_Exercise details_. Any pictures in the records below must be left out when you repeat the lines from the line containing "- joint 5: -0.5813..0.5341" through the line containing "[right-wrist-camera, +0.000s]" exactly.

::: Records to process

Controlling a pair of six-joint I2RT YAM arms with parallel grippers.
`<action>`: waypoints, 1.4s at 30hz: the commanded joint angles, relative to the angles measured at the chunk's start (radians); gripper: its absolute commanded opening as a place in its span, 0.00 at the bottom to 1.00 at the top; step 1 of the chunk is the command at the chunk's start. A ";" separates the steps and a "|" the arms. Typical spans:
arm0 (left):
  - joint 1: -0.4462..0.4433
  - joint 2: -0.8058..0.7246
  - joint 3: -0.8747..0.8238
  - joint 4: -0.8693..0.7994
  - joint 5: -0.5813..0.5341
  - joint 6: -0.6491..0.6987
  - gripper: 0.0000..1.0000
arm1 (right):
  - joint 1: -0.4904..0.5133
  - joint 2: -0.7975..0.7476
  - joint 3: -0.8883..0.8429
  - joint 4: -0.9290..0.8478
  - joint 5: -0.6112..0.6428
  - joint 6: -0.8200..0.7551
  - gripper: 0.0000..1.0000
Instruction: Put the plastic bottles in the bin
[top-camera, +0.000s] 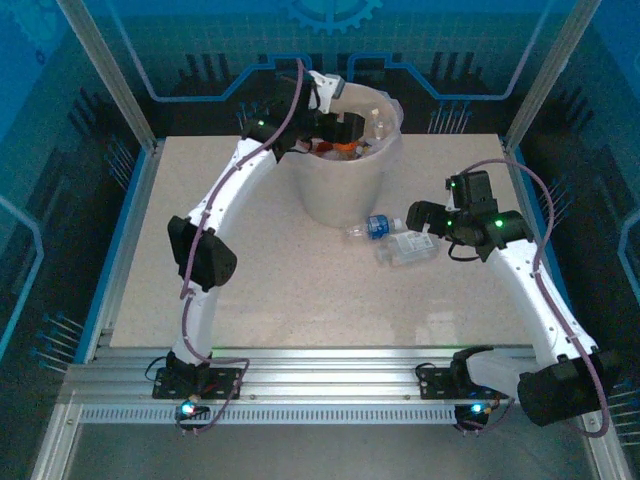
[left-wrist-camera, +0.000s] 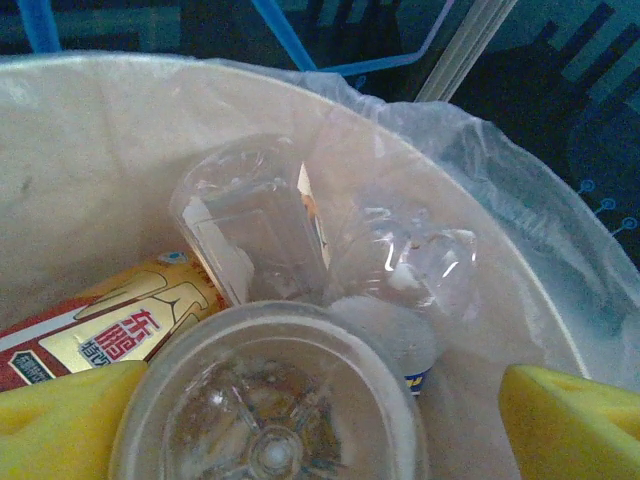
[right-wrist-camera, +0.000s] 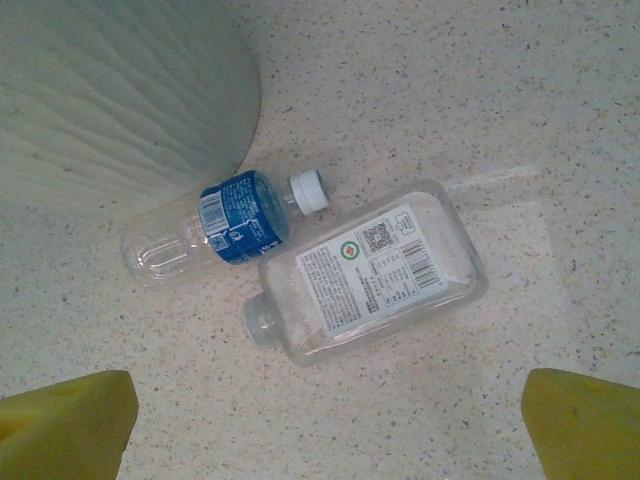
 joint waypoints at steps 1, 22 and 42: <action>-0.028 -0.113 -0.053 0.073 -0.121 0.057 0.88 | -0.015 0.009 -0.011 0.002 0.020 0.008 1.00; -0.058 -0.124 -0.188 0.160 -0.357 0.125 0.39 | -0.016 0.042 -0.005 0.004 0.022 0.005 1.00; -0.052 -0.135 -0.220 0.156 -0.423 0.120 0.47 | -0.113 0.132 -0.029 0.052 0.008 0.016 1.00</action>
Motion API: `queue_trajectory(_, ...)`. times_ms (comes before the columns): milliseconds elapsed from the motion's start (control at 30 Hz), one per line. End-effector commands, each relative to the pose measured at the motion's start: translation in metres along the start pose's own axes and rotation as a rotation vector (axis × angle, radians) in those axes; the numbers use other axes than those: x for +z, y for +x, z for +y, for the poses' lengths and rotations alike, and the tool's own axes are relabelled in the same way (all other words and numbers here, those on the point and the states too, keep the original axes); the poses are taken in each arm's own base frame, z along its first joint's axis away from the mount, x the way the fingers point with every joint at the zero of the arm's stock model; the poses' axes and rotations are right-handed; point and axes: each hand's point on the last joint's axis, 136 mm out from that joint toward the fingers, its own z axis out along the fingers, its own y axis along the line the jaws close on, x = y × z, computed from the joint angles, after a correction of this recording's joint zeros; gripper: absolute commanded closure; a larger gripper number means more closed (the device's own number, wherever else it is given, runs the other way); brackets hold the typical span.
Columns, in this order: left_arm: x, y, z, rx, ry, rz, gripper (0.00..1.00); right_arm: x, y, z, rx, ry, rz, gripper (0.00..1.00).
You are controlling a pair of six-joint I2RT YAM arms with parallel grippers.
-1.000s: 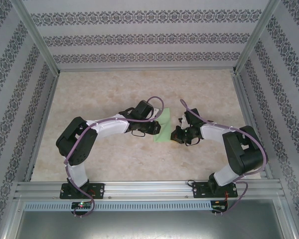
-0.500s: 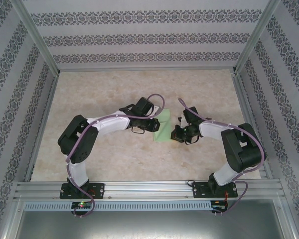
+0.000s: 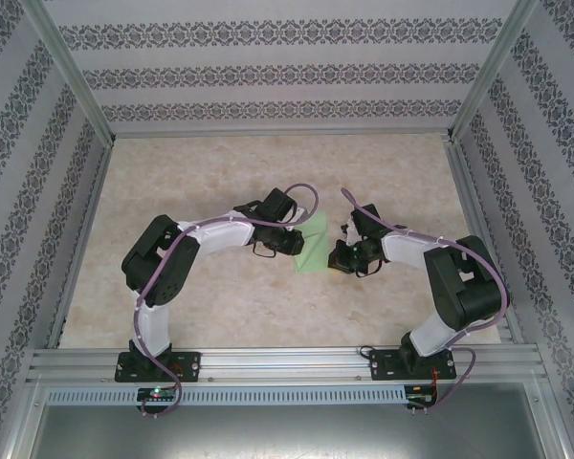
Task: Fold a paper plane with a square sheet of paper (fold left side to right side)
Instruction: Fold the triangle a second time at the center of the table.
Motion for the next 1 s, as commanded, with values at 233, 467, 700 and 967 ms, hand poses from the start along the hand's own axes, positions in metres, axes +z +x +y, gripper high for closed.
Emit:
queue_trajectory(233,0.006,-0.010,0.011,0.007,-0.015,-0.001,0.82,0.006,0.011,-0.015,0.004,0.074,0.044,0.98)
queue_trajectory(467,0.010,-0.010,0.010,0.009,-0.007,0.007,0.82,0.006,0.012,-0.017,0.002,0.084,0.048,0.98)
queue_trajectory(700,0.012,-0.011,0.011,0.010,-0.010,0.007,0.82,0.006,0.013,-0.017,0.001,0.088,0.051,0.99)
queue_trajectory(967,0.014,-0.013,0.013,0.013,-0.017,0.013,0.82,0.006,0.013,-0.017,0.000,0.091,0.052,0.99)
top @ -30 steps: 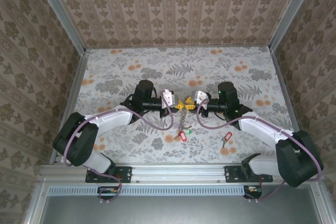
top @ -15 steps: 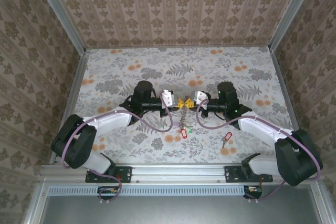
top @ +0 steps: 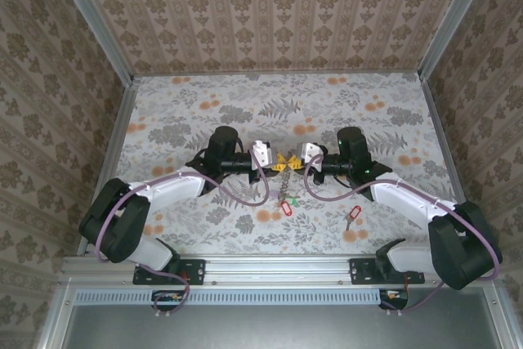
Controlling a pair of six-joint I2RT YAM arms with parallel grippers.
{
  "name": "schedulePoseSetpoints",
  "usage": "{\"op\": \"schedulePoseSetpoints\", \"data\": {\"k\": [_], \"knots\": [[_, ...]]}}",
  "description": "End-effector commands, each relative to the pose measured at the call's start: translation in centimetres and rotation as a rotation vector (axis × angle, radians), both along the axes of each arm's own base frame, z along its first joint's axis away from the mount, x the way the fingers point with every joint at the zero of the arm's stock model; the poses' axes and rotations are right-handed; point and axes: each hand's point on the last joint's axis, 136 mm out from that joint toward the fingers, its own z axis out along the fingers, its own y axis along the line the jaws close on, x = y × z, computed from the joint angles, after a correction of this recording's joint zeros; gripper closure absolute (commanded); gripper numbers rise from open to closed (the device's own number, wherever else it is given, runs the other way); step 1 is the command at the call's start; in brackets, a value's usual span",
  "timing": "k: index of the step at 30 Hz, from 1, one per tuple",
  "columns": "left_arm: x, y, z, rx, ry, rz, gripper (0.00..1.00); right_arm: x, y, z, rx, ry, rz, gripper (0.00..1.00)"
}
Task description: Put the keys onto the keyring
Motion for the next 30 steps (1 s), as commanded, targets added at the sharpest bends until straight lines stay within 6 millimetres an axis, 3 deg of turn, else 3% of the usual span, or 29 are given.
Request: {"op": "schedulePoseSetpoints", "data": {"k": [1,9,24,30], "knots": [[-0.3,-0.4,1.9,-0.02,-0.039,-0.033,0.82,0.1,0.7,1.6,0.007,-0.036,0.032,1.0],[-0.3,-0.5,2.1,-0.019,-0.047,-0.034,0.79,0.2,0.7,1.2,-0.02,-0.012,0.021,1.0],[-0.5,-0.2,0.8,0.066,-0.046,-0.036,0.84,0.3,0.8,1.9,0.007,-0.015,0.016,1.0],[-0.4,-0.4,1.3,0.044,-0.05,-0.039,0.85,0.3,0.9,1.7,0.008,-0.007,0.019,1.0]]}}
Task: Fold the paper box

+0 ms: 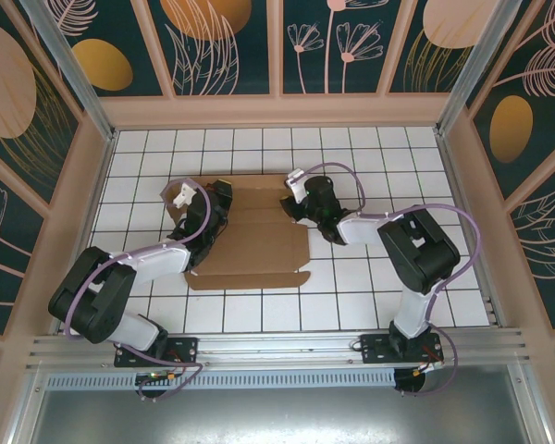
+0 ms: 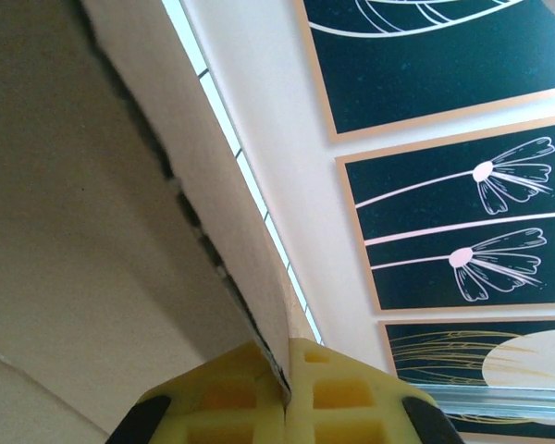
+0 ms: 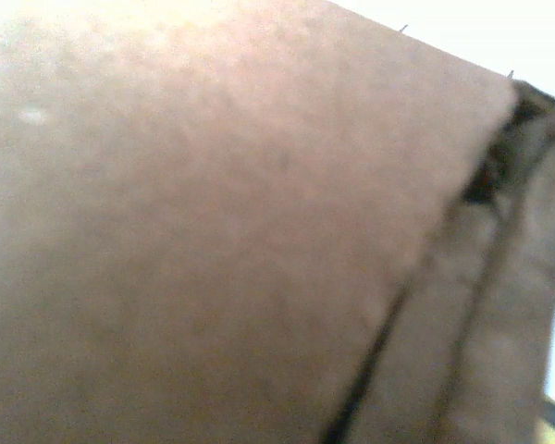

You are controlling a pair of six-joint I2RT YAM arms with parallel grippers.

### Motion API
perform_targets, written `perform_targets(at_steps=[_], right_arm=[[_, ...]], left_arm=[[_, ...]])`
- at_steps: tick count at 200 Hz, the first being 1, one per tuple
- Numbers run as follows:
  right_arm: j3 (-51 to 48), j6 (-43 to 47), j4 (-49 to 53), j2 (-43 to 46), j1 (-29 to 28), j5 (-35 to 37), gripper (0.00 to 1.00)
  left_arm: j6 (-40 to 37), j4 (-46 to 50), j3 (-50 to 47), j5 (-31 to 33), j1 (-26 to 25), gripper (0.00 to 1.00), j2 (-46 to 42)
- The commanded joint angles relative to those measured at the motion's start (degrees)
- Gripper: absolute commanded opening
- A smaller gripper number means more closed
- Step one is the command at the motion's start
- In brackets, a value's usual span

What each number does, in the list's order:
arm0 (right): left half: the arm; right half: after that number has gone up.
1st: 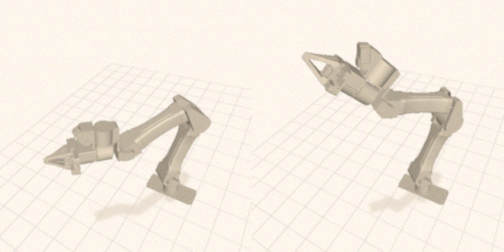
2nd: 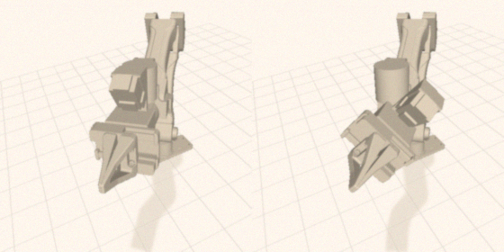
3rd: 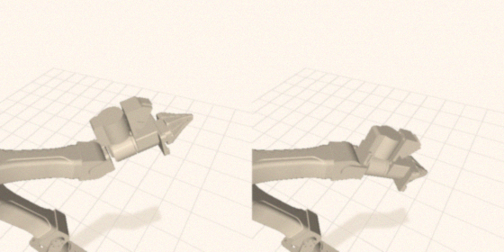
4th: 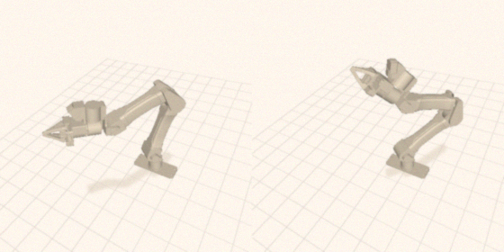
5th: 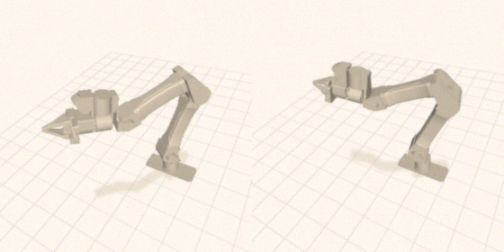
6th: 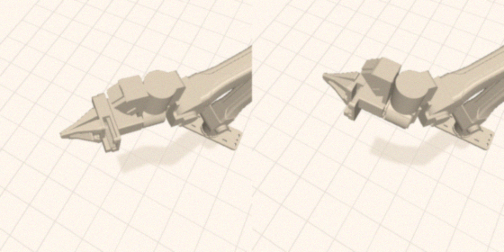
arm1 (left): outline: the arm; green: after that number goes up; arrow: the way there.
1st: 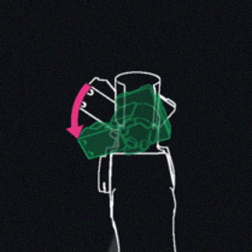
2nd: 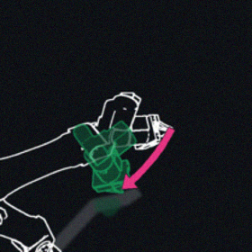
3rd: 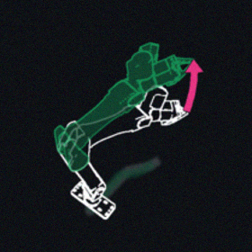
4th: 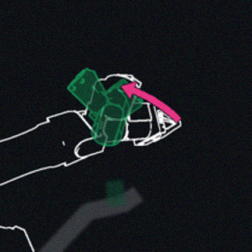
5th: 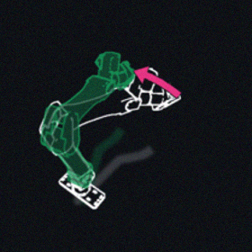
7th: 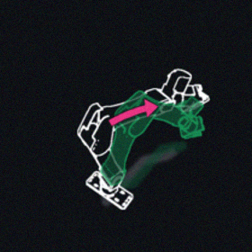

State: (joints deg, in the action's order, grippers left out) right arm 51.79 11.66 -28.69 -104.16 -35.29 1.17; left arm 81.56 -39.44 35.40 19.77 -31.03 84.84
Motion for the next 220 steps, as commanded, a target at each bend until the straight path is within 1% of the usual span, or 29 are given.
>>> perform_targets(at_steps=[1, 5, 18, 32, 39, 55, 68, 91, 116, 145, 161, 191, 220], right_arm=[[1.4, -1.1, -1.6, -1.8, -0.9, 5.6, 0.34], [1.4, -1.4, -1.6, -1.9, -1.0, 6.5, 0.31], [2.0, -2.0, -0.7, -2.4, -1.5, 9.5, 0.27], [3.0, -2.8, 0.6, -3.2, -2.2, 13.5, 0.21], [4.0, -3.6, 1.9, -3.8, -2.4, 15.8, 0.18], [6.3, -5.5, 5.5, -5.1, -2.8, 19.7, 0.09], [7.9, -6.8, 8.0, -5.8, -3.3, 22.8, 0.08], [8.4, -8.1, 8.6, -6.4, -4.1, 27.4, 0.05], [11.3, -9.7, 12.3, -8.8, -4.6, 32.7, 0.0], [15.7, -12.7, 18.6, -12.1, -5.6, 39.9, 0.0], [17.3, -14.5, 21.4, -13.1, -5.8, 41.0, 0.0], [16.3, -16.9, 20.9, -12.6, -5.6, 40.2, 0.0], [14.2, -18.0, 18.2, -11.3, -5.0, 36.0, 0.0]], left_arm=[[0.9, 2.8, 1.1, -1.2, -0.4, 0.0, 0.8], [1.0, 2.9, 1.1, -1.2, -0.4, 0.0, 0.7], [1.1, 3.0, 1.4, -1.4, -0.4, 0.0, 0.8], [1.5, 4.1, 2.0, -1.8, -0.4, 0.0, 1.1], [1.6, 4.1, 2.0, -2.0, -0.4, 0.0, 1.4], [2.4, 4.0, 2.0, -2.3, -0.4, 0.0, 1.8], [2.5, 3.9, 2.0, -2.3, -0.4, 0.0, 2.0], [2.9, 4.0, 2.1, -2.2, -0.4, 0.0, 2.4], [3.3, 4.1, 2.5, -2.6, -0.4, 0.0, 2.9], [3.7, 4.5, 2.7, -2.6, -0.4, 0.0, 3.0], [3.8, 4.6, 2.8, -2.8, -0.4, 0.0, 3.1], [4.1, 4.8, 2.8, -3.2, -0.4, 0.0, 3.7], [4.4, 4.2, 3.0, -4.4, -0.4, 0.0, 4.7]])
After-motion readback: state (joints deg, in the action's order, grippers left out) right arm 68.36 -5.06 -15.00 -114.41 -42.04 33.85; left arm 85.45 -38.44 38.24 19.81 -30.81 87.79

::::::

_Written solution_.
  - joint 5: -0.5813..0.5341
  - joint 6: -0.6491..0.6987
  - gripper: 0.0000..1.0000
arm1 (right):
  - joint 1: -0.4904..0.5133
  - joint 2: -0.7975..0.7476
  - joint 3: -0.8883..0.8429
  - joint 4: -0.9290..0.8478
  - joint 5: -0.6112..0.6428
  - joint 6: -0.8200..0.7551
  - gripper: 0.0000..1.0000
Instruction: Put the plastic bottles in the bin
[top-camera, +0.000s] 
[left-wrist-camera, +0.000s] 
[right-wrist-camera, +0.000s] 

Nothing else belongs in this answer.